The US is the single most common destination for companies on Boardio seeking cross-border growth. It is also the market where bad advisor choices cost the most. If you are a European founder planning US expansion, finding the right market entry advisor for the US is not optional — it is the highest-leverage hire you will make before you land.

This guide covers what to look for, what questions to ask, and how to run the search without wasting months on the wrong person.

Why US market entry is different from other expansions

Most European founders underestimate how fragmented the US market is. The US is not one market.

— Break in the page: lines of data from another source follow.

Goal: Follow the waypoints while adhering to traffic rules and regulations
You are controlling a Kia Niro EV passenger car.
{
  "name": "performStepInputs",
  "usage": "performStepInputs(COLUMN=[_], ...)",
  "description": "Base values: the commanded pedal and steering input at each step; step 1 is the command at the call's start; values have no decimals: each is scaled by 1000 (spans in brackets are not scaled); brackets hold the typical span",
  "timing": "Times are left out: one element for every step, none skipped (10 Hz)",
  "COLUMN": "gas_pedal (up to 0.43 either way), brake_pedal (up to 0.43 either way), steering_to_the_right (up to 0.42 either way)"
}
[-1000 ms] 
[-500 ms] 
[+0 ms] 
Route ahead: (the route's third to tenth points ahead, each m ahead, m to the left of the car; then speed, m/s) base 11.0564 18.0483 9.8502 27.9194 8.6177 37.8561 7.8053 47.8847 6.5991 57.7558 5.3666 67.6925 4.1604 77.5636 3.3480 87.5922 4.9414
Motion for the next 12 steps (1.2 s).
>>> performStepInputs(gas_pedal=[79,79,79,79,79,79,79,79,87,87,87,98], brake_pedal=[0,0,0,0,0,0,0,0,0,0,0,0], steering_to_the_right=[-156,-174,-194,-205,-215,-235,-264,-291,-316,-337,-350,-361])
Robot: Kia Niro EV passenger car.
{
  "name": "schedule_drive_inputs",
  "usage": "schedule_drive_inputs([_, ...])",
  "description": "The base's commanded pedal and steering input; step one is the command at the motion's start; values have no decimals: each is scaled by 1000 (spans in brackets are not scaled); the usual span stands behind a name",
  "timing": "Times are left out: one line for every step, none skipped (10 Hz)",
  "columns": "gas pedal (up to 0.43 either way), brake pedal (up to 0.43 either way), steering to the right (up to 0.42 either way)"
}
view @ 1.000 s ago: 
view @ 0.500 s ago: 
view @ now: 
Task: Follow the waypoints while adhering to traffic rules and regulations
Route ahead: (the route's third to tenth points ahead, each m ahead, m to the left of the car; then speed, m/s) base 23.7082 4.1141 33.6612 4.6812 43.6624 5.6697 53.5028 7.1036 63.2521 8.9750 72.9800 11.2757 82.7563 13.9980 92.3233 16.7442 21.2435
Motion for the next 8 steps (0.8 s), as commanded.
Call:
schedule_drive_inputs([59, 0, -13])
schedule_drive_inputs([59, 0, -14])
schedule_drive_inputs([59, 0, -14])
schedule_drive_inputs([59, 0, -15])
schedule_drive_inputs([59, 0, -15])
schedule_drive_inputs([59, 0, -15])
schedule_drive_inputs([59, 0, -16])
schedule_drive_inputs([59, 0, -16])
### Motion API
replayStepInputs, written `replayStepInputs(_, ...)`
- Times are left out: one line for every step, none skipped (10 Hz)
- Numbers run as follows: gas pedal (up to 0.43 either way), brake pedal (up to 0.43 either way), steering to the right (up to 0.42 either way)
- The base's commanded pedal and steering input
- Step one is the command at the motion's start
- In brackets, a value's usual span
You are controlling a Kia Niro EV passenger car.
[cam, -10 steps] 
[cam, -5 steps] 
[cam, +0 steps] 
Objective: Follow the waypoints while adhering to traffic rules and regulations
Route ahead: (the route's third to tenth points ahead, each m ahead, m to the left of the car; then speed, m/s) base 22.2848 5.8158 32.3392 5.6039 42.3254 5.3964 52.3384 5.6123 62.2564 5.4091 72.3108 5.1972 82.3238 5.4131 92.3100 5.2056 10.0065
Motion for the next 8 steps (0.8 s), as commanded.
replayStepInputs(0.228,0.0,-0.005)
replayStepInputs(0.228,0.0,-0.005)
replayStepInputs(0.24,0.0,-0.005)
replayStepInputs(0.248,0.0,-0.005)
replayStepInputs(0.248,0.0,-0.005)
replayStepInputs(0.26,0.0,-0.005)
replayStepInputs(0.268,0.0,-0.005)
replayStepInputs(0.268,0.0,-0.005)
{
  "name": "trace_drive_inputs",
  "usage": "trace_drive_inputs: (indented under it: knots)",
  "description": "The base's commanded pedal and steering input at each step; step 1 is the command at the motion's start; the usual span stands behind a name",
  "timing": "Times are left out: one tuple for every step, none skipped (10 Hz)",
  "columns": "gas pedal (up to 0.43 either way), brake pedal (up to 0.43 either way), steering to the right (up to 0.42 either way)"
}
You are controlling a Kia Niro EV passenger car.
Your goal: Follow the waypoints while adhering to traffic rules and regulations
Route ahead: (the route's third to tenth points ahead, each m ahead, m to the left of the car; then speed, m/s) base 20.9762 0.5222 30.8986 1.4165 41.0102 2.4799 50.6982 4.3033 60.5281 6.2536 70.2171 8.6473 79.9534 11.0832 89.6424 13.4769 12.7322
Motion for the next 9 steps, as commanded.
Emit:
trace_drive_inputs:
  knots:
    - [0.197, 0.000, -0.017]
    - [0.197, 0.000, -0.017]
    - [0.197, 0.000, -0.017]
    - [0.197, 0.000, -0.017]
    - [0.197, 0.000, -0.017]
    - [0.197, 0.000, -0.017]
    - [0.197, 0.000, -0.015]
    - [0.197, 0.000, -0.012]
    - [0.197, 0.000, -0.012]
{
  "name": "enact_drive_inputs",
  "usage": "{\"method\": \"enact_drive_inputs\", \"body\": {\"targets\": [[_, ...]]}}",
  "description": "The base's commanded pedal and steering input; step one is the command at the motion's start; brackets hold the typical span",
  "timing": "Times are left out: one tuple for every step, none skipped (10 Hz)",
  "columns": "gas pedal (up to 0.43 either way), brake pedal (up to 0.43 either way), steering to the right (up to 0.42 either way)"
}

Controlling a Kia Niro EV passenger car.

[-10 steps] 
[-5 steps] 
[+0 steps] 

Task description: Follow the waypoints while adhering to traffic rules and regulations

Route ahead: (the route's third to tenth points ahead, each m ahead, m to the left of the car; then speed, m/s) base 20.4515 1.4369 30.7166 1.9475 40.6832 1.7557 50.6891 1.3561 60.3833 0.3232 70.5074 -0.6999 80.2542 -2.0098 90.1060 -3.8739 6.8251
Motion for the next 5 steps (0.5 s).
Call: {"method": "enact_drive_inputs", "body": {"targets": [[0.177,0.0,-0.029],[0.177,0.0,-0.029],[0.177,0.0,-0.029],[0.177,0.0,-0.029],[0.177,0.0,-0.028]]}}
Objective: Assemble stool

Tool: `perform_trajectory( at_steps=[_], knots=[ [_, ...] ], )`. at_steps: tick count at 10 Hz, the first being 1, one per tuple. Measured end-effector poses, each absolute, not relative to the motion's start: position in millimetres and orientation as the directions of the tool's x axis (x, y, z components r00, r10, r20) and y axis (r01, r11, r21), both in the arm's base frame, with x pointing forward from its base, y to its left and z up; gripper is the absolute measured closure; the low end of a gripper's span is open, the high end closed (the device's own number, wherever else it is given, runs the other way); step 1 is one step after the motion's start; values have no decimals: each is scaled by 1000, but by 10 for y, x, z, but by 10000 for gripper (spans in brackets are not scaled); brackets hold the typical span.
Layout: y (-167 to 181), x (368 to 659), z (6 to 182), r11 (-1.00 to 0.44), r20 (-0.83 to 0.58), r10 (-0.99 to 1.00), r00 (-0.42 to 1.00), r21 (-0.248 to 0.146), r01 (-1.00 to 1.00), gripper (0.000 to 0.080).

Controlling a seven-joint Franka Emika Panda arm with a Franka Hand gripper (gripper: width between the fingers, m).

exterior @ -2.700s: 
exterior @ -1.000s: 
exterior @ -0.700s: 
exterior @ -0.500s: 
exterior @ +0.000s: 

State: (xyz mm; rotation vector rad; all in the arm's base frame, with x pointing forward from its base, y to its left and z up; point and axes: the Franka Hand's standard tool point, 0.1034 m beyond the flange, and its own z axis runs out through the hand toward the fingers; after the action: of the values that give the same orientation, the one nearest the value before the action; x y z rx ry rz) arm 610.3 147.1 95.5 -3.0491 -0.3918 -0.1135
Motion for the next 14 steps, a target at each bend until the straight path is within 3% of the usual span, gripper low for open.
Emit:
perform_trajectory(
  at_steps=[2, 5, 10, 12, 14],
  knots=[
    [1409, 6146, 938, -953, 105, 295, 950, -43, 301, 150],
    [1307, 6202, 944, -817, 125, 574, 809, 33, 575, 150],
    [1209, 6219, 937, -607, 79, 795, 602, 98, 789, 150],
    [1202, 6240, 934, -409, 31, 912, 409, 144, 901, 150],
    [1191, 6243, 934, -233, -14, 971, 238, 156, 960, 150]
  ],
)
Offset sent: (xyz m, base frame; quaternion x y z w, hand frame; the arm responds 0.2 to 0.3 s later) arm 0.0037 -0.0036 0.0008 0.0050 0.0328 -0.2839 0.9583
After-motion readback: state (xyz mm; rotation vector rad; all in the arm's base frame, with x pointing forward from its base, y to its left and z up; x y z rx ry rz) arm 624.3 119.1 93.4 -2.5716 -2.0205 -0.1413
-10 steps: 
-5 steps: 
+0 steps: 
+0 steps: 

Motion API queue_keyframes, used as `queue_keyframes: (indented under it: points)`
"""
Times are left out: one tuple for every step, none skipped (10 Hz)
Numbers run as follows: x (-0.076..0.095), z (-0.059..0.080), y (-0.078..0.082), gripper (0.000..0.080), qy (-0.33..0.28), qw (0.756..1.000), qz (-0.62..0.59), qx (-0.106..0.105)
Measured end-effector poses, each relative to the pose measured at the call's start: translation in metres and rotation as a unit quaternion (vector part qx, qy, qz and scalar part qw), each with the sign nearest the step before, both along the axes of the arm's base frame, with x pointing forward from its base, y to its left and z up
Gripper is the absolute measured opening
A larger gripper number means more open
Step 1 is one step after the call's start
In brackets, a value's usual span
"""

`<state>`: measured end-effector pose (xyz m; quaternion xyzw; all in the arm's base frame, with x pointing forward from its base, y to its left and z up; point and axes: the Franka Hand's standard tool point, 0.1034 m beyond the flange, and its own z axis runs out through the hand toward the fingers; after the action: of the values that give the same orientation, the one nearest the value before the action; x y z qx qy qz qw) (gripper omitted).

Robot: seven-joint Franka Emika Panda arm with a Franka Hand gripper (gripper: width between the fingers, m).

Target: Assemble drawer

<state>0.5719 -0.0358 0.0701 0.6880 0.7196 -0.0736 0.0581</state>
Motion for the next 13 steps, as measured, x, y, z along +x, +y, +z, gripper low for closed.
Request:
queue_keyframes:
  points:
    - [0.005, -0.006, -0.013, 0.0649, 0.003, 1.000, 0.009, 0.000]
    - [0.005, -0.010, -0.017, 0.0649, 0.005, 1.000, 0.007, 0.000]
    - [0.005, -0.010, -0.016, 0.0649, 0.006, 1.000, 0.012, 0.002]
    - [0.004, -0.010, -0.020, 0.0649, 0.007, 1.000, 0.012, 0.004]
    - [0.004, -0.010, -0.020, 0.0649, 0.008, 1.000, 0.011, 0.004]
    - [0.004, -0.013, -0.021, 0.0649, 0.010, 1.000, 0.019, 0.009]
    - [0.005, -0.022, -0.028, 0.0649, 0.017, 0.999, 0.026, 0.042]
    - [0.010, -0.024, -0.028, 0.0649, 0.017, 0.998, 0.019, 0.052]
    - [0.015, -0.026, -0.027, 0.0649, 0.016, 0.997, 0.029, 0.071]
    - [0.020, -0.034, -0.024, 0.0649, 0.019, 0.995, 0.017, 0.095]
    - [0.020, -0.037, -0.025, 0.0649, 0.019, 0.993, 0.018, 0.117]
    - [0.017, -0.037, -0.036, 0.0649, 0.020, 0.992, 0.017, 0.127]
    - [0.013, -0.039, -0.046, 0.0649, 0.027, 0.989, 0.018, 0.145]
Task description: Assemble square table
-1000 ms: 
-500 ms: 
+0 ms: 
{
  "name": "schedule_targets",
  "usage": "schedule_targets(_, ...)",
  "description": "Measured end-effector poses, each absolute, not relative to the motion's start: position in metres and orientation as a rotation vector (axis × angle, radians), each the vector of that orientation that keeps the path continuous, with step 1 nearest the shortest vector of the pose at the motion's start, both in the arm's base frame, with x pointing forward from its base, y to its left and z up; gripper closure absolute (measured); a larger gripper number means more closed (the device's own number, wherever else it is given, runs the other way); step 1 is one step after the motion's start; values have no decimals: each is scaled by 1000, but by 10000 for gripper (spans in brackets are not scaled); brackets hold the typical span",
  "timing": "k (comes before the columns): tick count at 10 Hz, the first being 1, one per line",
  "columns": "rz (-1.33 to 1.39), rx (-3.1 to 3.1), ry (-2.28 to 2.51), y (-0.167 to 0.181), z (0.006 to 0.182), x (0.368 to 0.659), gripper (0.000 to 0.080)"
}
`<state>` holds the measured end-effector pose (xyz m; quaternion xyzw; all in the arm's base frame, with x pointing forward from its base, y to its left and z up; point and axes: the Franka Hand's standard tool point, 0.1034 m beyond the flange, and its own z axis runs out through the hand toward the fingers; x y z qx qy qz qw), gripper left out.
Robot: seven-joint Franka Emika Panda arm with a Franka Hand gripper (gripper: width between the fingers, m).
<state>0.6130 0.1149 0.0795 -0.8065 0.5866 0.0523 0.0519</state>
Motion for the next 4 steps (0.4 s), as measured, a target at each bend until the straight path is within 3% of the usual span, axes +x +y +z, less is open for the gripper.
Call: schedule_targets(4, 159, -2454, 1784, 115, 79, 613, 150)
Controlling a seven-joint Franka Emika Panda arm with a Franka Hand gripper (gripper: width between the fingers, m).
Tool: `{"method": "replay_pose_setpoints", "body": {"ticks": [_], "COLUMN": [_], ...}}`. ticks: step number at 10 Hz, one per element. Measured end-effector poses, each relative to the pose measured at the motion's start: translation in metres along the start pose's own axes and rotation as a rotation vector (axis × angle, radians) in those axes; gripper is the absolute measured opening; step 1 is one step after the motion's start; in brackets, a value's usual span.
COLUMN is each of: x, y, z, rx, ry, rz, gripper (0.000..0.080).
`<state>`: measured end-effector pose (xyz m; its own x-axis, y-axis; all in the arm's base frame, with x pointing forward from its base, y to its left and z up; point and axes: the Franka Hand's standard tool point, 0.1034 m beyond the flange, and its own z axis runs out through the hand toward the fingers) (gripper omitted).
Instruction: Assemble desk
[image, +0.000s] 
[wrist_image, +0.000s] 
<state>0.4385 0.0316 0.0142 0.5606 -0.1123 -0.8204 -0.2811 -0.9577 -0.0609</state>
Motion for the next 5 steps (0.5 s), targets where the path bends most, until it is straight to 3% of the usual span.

It is a collection of regional markets, buyer cultures, regulatory environments, and distribution dynamics that behave very differently from each other — and even more differently from Europe.

A market entry advisor for the US needs to understand not just "the US" but your specific vertical, your target customer segment, and the geographic footprint that makes sense for your initial go-to-market. An advisor who scaled a B2C consumer brand through retail in the Midwest has limited value to a B2B SaaS founder targeting enterprise buyers on the East Coast.

Specificity matters more here than in almost any other market.

What a US market entry advisor actually does

The role varies by stage and company type, but a US market entry advisor typically helps with three things: validating your go-to-market fit for a US audience, opening doors to early customers, partners or investors, and keeping you from burning cash on mistakes that experienced operators have already made.

More concretely, a strong US market entry advisor might help you:

  • Reposition your product messaging for US buyer expectations
  • Identify which US cities or regions to prioritize for pilot customers
  • Make introductions to relevant channel partners, distributors or enterprise procurement teams
  • Navigate US-specific legal and compliance requirements in your industry
  • Advise on US fundraising dynamics if you are considering a Series A from US VCs

The best US market entry advisors are operators, not consultants. They have built or scaled something in the US themselves and can make warm introductions, not just give advice.

How to find a US market entry advisor

There are a few paths founders take. The most common are referrals from investors or other founders, LinkedIn outreach, and advisor platforms.

Referrals work well when you already have a strong network with US exposure. For most European founders, that network is thinner than they think. The contacts you have may know people in the US, but that is different from knowing operators who have scaled a company in your vertical.

LinkedIn outreach can surface names but rarely produces genuine commitment. Someone who accepts a connection request is not the same as someone who is actively available and interested in advising at your stage.

Advisor platforms like Boardio take a different approach. Companies post a search describing their expansion goals, target market, and what they need from an advisor. Advisors from the network then apply directly, which signals both genuine interest and current availability. Boardio has over 12,000 advisors across 120 countries, with a strong bench of US-based operators across SaaS, fintech, consumer, and deep tech. Three profiles are delivered free from the applicant pool; paying €890 unlocks access to all remaining applicants.

The advantage of an application-based model is that every advisor in front of you has already reviewed your brief and decided they can help. That self-selection filters out mismatches before the first conversation.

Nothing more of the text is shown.